| BRIEF |
Reproduce the data in its entirety, exactly as supplied.

| INFORMATION PROVIDED |
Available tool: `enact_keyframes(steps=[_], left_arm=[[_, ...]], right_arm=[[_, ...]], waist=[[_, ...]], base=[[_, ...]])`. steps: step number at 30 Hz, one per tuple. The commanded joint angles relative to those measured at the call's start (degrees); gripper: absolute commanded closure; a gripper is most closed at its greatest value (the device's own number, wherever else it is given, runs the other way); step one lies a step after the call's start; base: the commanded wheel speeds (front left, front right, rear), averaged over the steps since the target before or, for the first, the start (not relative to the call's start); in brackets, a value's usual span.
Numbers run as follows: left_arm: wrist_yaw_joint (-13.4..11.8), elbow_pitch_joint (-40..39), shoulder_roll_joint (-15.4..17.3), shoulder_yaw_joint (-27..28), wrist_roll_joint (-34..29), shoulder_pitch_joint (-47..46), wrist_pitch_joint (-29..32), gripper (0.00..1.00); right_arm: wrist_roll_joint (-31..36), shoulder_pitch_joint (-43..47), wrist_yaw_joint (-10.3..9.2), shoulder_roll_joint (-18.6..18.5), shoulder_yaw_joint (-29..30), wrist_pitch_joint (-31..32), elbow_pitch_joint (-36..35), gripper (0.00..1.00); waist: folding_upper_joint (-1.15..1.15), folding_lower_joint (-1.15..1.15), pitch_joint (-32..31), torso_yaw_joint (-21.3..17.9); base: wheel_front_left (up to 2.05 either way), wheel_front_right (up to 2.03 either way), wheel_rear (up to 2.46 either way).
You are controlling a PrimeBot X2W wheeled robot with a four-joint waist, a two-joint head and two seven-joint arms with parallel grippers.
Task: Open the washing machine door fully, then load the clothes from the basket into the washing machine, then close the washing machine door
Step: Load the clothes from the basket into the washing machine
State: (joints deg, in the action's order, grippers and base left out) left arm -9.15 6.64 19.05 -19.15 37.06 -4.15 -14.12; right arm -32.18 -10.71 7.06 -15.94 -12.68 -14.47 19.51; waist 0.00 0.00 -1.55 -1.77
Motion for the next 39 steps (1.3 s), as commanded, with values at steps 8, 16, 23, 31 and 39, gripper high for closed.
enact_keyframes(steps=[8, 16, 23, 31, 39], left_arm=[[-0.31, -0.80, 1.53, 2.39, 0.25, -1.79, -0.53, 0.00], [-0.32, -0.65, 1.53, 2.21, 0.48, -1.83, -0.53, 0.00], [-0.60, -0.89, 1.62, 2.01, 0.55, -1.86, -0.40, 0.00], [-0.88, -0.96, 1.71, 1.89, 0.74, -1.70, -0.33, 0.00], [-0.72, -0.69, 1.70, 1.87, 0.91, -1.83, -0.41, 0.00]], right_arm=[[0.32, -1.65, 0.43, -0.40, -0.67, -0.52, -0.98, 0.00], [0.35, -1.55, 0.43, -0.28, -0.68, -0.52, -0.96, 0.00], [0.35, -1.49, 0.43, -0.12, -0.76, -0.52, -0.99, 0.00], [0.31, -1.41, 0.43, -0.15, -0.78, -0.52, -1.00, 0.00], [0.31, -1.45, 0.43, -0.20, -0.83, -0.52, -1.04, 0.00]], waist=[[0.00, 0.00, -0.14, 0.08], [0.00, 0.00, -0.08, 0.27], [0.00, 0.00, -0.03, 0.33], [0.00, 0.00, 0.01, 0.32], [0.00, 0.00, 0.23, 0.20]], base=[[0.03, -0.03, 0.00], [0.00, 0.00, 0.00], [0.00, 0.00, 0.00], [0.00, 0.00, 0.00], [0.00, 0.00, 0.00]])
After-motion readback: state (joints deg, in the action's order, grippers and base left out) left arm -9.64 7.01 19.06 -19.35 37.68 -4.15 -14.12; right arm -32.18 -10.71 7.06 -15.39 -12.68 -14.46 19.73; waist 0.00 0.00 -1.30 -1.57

| REPLY |
Available tool: `enact_keyframes(steps=[_], left_arm=[[_, ...]], right_arm=[[_, ...]], waist=[[_, ...]], base=[[_, ...]])`. steps: step number at 30 Hz, one per tuple. The commanded joint angles relative to those measured at the call's start (degrees); gripper: absolute commanded closure; a gripper is most closed at its greatest value (the device's own number, wherever else it is given, runs the other way); step one lies a step after the call's start; base: the commanded wheel speeds (front left, front right, rear), averaged over the steps since the target before or, for the first, the start (not relative to the call's start); in brackets, a value's usual span.
Numbers run as follows: left_arm: wrist_yaw_joint (-13.4..11.8), elbow_pitch_joint (-40..39), shoulder_roll_joint (-15.4..17.3), shoulder_yaw_joint (-27..28), wrist_roll_joint (-34..29), shoulder_pitch_joint (-47..46), wrist_pitch_joint (-29..32), gripper (0.00..1.00); right_arm: wrist_roll_joint (-31..36), shoulder_pitch_joint (-43..47), wrist_yaw_joint (-10.3..9.2), shoulder_roll_joint (-18.6..18.5), shoulder_yaw_joint (-29..30), wrist_pitch_joint (-31..32), elbow_pitch_joint (-36..35), gripper (0.00..1.00); waist: folding_upper_joint (-1.15..1.15), folding_lower_joint (-1.15..1.15), pitch_joint (-32..31), torso_yaw_joint (-21.3..17.9); base: wheel_front_left (up to 2.05 either way), wheel_front_right (up to 2.03 either way), wheel_rear (up to 2.46 either way).
You are controlling a PrimeBot X2W wheeled robot with a four-joint waist, a two-joint head and two seven-joint arms with parallel grippers.
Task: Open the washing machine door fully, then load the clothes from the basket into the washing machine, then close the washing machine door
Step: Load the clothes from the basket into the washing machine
State: (joints deg, in the action's order, grippers and base left out) left arm -9.15 6.64 19.05 -19.15 37.06 -4.15 -14.12; right arm -32.18 -10.71 7.06 -15.94 -12.68 -14.47 19.51; waist 0.00 0.00 -1.55 -1.77
Motion for the next 39 steps (1.3 s), as commanded, with values at steps 8, 16, 23, 31 and 39, gripper high for closed.
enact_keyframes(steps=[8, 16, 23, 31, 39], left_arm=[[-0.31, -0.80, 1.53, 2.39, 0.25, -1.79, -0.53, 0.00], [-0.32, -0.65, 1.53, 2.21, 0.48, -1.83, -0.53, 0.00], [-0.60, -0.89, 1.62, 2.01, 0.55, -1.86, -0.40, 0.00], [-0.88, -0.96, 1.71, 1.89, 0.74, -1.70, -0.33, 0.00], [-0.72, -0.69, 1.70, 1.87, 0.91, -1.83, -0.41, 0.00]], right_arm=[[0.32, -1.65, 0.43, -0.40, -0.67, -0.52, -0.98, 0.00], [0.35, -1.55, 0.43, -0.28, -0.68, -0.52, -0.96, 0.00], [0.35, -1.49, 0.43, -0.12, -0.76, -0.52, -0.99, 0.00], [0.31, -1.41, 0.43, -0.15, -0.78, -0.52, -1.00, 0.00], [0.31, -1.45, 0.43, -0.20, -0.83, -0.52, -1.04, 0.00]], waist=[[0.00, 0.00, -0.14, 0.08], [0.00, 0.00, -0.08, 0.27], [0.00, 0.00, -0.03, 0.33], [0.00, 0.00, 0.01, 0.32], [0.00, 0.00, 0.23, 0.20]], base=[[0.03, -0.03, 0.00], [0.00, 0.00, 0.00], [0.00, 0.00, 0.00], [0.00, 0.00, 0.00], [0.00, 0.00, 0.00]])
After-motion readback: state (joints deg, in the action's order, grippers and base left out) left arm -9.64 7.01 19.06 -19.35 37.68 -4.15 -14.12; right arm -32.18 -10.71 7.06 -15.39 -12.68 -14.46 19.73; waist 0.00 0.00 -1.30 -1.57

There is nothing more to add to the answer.